Print the listing as it stands, omitting all images.

◆ ◆ ◆ ◆ ◆ ◆ ◆

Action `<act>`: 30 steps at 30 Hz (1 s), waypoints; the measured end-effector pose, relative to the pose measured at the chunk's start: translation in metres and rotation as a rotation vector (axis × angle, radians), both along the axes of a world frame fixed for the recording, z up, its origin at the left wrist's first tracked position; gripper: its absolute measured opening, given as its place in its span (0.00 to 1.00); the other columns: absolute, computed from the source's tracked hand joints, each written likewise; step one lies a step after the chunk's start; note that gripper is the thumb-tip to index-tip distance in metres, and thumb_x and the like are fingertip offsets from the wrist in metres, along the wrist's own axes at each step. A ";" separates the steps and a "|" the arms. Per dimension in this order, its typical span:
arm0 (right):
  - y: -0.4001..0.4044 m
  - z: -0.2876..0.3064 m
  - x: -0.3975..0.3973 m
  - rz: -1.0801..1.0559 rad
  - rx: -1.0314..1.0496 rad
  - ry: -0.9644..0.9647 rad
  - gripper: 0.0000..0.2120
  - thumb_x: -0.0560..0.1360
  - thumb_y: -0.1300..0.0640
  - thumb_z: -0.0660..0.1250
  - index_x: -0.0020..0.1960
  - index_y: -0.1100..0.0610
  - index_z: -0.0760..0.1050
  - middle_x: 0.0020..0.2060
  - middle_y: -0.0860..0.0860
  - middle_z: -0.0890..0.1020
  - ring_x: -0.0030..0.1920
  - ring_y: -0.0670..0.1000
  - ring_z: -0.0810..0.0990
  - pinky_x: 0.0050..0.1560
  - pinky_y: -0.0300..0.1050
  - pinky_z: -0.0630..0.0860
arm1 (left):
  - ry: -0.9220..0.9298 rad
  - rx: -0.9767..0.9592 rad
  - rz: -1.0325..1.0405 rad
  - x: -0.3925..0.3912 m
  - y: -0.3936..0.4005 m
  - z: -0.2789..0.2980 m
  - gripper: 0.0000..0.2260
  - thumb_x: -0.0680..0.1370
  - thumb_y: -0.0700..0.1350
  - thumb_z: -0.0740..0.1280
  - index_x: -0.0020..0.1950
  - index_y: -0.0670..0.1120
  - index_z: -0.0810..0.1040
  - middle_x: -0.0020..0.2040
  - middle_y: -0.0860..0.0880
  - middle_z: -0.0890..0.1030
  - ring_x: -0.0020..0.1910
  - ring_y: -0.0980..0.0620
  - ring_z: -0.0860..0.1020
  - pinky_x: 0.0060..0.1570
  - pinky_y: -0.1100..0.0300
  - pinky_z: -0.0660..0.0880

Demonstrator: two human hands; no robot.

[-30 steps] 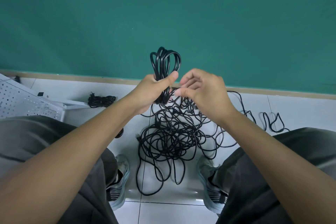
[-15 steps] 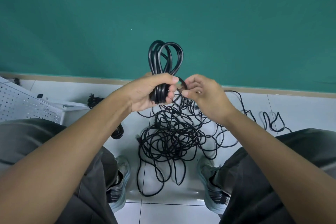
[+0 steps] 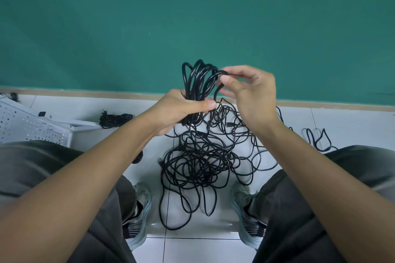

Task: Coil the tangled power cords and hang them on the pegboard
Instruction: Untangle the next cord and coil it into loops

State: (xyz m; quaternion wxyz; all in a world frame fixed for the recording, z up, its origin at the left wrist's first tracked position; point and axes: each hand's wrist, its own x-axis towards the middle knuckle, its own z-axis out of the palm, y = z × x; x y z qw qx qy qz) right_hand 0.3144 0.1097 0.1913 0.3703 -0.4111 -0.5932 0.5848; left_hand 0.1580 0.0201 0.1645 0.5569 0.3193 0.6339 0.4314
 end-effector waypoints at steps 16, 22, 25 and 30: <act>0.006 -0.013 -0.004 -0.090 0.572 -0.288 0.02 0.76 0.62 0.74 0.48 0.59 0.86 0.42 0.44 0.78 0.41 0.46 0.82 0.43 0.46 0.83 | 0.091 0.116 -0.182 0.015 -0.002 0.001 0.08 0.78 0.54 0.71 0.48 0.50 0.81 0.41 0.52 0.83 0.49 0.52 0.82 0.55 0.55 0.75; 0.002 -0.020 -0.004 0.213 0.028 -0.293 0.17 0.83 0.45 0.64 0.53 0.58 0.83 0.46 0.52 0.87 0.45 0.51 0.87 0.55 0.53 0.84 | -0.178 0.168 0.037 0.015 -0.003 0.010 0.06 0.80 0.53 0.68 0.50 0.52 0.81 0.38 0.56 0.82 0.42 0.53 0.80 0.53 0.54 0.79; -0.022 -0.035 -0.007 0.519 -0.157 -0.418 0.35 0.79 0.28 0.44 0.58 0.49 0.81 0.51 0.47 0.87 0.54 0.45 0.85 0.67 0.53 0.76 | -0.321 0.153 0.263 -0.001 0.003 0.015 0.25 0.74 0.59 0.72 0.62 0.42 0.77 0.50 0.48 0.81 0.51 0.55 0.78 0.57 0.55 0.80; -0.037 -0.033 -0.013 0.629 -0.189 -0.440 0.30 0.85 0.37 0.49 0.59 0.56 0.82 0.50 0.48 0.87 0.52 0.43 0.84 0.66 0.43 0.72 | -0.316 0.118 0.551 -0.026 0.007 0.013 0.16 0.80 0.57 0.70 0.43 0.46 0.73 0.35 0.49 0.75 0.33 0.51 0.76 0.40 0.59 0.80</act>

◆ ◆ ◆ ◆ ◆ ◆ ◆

● **ANSWER FOR THE TASK**
Action `<act>`: 30 steps at 30 Hz (1 s), waypoints; the measured end-effector pose, relative to the pose measured at the chunk's start: translation in metres and rotation as a rotation vector (axis × angle, radians), both along the axes of a world frame fixed for the recording, z up, its origin at the left wrist's first tracked position; gripper: its absolute measured opening, given as its place in its span (0.00 to 1.00); the other columns: absolute, computed from the source's tracked hand joints, each written likewise; step one lies a step after the chunk's start; note that gripper is the thumb-tip to index-tip distance in metres, and thumb_x and the like are fingertip offsets from the wrist in metres, along the wrist's own axes at each step. A ";" separates the steps and a "|" the arms. Per dimension in this order, its typical span:
arm0 (right):
  - y: -0.4001..0.4044 m
  - z: -0.2876..0.3064 m
  - x: -0.3975..0.3973 m
  - rz: -1.0801..1.0559 rad
  - rx: -1.0314..1.0496 rad
  - ry: -0.9644..0.9647 rad
  - gripper: 0.0000..0.2120
  - thumb_x: -0.0560..0.1360
  - thumb_y: -0.1300..0.0640
  - thumb_z: -0.0660..0.1250
  - index_x: -0.0020..0.1960
  - index_y: -0.1100..0.0610
  - index_z: -0.0760..0.1050
  - middle_x: 0.0020..0.2060
  - middle_y: -0.0860..0.0860
  - middle_z: -0.0890..0.1020
  - ring_x: -0.0030..0.1920
  - ring_y: -0.0670..0.1000
  - ring_z: -0.0810..0.0990
  - pinky_x: 0.0050..0.1560
  - pinky_y: -0.0300..0.1050
  - pinky_z: -0.0630..0.0860
arm1 (left):
  - ry: -0.9220..0.9298 rad
  - rx: -0.9767..0.9592 rad
  - rz: -1.0325..1.0405 rad
  - x: -0.3925..0.3912 m
  - y: -0.3936..0.4005 m
  - z: -0.2789..0.2980 m
  - gripper: 0.0000..0.2260
  - thumb_x: -0.0680..0.1370
  - thumb_y: -0.0700..0.1350
  - thumb_z: -0.0740..0.1280
  - index_x: -0.0020..0.1950
  - index_y: -0.0670..0.1120
  - index_z: -0.0810..0.1040
  - middle_x: -0.0020..0.2040
  - middle_y: -0.0860..0.0880
  - middle_z: -0.0890..0.1030
  - ring_x: -0.0020..0.1910
  - ring_y: -0.0980..0.0620
  - ring_z: -0.0860..0.1020
  - pinky_x: 0.0060..0.1570
  - pinky_y: -0.1100..0.0300
  - pinky_z: -0.0660..0.0880

Demonstrator: two human hands; no robot.

[-30 steps] 
[-15 steps] 
[+0 steps] 

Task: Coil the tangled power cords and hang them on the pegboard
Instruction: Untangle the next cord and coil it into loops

State: (xyz m; quaternion wxyz; all in a world frame fixed for the recording, z up, its origin at the left wrist's first tracked position; point and axes: each hand's wrist, its own x-axis towards the middle knuckle, its own z-axis out of the palm, y = z × x; x y z qw qx qy qz) right_hand 0.3144 0.1097 0.1913 0.3703 -0.4111 -0.5932 0.5848; left_hand 0.1580 0.0201 0.1645 0.5569 0.3193 0.6339 0.4314
 end-effector waypoints at steps 16, 22, 25 and 30: <act>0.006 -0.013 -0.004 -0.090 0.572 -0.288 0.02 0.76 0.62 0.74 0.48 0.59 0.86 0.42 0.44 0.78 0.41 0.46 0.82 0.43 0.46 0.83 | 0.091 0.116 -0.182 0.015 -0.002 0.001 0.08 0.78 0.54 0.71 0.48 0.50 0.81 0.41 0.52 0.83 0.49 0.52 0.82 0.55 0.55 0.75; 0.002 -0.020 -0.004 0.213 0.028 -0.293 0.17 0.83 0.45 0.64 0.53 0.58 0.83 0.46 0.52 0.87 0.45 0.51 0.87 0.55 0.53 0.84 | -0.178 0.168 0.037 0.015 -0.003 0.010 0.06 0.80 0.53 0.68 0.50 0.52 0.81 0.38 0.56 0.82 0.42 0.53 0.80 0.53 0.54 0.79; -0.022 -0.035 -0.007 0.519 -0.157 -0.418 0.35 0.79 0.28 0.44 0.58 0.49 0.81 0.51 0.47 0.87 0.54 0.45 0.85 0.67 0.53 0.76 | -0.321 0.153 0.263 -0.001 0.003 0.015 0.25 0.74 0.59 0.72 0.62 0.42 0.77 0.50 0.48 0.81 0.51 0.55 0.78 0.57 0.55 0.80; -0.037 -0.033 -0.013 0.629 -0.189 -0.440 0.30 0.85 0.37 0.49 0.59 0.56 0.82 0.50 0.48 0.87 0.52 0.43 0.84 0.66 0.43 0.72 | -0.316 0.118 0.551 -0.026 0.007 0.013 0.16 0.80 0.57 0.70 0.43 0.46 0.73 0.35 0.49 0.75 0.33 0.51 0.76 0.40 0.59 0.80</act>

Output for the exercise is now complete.